Posted by: ABetterFuture on Aug 21, 2008 9:41 AM   
Current rating: 1    [1 = poor; 5 = excellent]
Simply put, every barrel of oil we buy ourselves out of using an alternate source of energy is a barrel of oil that becomes cheaper somewhere else in the world.

That's not to say that we should not invest in discovering and implementing alternative methods of energy, that's just to say that those who think that Americans buying electric cars, bicycles, or massively investing in commuter rail by selling more of America to China (and I do bike to work every day and support expansion of commuter rail, btw) will solve the new satan of gobal worming are small-world thinkers. Doing so simply replaces where that same barrel of oil that you didn't use is burned, probably more cheaply, and almost assuredly with fewer emissions restrictions. That feeling of superiority that it wasn't your country that caused the oceans to acidify amounts to an ethics debate among dead folks, something also known as "irrelevant".

So, that's why American energy policy should be centered around popping the foreign oil tit our of lady liberty's mouth--do what you can, where you can--and why the environmentalism movement takes a back seat: they're still stuck thinking that the world revolves around them, and that America can fix everything.

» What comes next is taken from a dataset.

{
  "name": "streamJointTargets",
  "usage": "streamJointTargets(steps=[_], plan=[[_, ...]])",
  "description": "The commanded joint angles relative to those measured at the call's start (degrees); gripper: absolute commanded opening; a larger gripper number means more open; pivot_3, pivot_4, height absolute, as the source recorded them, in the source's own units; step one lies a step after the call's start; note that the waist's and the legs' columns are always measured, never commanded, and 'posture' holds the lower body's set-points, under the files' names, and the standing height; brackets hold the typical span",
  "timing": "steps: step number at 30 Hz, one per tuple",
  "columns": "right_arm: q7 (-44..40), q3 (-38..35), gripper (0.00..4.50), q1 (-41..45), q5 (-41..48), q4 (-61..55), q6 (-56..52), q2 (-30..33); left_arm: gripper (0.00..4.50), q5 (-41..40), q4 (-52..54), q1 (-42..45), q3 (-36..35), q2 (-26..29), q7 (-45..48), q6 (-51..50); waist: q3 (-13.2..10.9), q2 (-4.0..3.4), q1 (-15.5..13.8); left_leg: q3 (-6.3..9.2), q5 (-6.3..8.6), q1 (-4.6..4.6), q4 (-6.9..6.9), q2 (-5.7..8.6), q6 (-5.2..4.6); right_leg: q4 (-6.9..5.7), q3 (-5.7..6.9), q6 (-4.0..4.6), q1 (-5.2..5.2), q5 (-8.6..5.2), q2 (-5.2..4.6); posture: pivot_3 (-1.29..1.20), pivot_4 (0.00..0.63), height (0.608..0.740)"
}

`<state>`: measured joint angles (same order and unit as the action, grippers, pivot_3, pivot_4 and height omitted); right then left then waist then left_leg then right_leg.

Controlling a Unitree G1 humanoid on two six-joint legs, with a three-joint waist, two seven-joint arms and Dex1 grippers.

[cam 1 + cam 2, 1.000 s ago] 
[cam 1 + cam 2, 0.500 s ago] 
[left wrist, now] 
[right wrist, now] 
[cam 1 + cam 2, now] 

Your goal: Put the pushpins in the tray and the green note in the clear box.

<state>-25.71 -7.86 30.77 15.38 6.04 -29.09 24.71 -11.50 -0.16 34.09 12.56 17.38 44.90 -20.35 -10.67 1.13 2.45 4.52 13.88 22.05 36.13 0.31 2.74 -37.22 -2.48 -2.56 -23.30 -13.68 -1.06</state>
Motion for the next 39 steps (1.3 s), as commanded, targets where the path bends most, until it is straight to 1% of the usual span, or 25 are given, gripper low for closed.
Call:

It's truly a Booshayan mindset--China is opening a new coal fired plant every week to ten days, and they are the fastest growing consumers of automobiles (internal combustion engine) in the world.

For further guidance on why subsidizing expansion of oil burning elsewhere in the world won't help the environment, see also: diffusion and physical and chemical properties of CO2.

As an aside:

...that means having your cake on climate crisis, fossil fuel addiction, eminent domain, water privatization and corporate earnings -- and eating it too.

I've often wondered what folks who use this phrase actually do with their cake, besides eating it.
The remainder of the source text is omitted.